I was looking through my archive of photos which I took long before I started to blog. In fact, several were taken even before I enjoyed internet access. And among them were photos of the San Sebastian Church which I shot way back in high school during an alternative class day exposure trip to old Manila. I realized that my photo archive was a wealth of untapped material and not featuring these places I've been to and documented would be a waste.

It was sometime in 1995 or 1996, my third year in the Ateneo and we were the beneficiaries of the first-ever alternative class day called KLIK... Klaseng Ibang Klase. We had a choice of selecting three talks throughout the day or pick a day trip for a fee. And I chose this trip to old Manila, with social studies teacher Estela Banasihan and Fr. Mac Reyes, S.J. as tour guides. I consider this trip my introduction to Philippine architectural heritage. The trip tickled my fancy in fact that the next year, I chose another heritage tour during KLIK, a church tour in Rizal and Laguna.

One of our stops was the San Sebastian Church. And to tell you honestly, I was not ready for what I was going to see. Upon entering, this young high school student never realized that such a treasure existed in the country. And I remember distinctly Fr. Mac knocking on the walls of the church to prove to us that the structure was indeed made of steel!

I would later find out that the Philippines used to have much more than that. But the very structures which made us the Pearl of the Orient, architectural treasures that spanned hundreds of years, were flattened by the American Army in a few days during the liberation of Manila.

The structure was prefabricated in Belgium, dismantled and shipped back to the Philippines. It was said that after three earthquakes that leveled the earlier San Sebastian churches, the Recollects decided to use an unconventional material to build an earthquake proof church. Which explains why the structure is entirely made of steel. But nothing is decay-free and we all know that the biggest enemy of steel is iron oxide, more commonly known as rust!

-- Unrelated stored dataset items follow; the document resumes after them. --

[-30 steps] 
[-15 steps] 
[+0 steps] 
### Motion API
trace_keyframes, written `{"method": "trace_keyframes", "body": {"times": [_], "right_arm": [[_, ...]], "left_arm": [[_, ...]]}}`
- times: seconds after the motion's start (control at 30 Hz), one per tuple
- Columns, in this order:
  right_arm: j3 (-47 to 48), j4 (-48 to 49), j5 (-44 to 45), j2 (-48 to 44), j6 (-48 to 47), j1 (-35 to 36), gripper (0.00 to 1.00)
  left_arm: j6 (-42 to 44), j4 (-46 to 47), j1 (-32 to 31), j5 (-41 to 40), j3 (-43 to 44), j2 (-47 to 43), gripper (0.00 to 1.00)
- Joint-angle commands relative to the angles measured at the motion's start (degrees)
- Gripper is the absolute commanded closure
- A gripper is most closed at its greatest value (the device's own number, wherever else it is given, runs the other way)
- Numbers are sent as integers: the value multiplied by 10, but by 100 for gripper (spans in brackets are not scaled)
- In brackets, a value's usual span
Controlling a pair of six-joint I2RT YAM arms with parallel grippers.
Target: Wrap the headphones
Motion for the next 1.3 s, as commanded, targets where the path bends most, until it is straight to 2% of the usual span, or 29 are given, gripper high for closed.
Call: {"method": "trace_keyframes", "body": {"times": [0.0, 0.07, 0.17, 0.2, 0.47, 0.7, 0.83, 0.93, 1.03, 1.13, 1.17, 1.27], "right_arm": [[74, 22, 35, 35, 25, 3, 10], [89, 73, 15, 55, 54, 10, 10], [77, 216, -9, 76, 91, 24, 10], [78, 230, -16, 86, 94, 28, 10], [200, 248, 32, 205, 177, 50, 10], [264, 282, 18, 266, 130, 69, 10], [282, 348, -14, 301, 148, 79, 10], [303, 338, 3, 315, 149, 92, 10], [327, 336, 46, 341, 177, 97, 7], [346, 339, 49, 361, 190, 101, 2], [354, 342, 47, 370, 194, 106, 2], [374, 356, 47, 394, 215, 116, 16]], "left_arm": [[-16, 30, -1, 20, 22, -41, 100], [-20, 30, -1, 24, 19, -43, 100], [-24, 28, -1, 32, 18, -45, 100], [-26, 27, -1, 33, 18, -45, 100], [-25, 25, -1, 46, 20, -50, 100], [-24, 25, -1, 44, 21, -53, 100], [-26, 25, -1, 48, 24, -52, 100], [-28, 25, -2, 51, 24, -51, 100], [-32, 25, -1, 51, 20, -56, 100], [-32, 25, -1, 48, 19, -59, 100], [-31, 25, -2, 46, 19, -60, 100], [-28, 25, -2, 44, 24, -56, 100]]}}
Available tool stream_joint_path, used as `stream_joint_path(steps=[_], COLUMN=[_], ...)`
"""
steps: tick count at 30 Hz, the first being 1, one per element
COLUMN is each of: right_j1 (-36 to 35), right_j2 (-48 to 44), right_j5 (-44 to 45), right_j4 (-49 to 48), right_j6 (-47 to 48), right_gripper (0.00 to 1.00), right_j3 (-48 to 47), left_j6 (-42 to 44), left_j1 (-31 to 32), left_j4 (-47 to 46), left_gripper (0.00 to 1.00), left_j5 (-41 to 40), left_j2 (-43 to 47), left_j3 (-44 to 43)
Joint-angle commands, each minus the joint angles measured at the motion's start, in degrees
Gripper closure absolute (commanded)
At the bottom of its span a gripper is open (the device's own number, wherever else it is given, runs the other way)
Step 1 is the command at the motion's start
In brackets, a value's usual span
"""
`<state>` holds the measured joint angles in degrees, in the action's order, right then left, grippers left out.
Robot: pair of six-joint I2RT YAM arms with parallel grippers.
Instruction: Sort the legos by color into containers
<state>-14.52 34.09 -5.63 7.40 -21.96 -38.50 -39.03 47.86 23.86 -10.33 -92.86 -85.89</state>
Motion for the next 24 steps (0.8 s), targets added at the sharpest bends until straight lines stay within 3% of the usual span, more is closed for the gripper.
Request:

This is why the World Monuments Fund (WMF) included the structure in the List of 100 Most Endangered Sites in 1998. Inclusion in the World Monuments Watch entitles the structure to grants for restoration. And I find it stupid that the custodians of the church rejected the $25,000 grant given by the WMF simply because of jurisdiction issues with the Philippine government. As a result, the Philippines had to do the embarrassing act of returning the $25,000 to the WMF!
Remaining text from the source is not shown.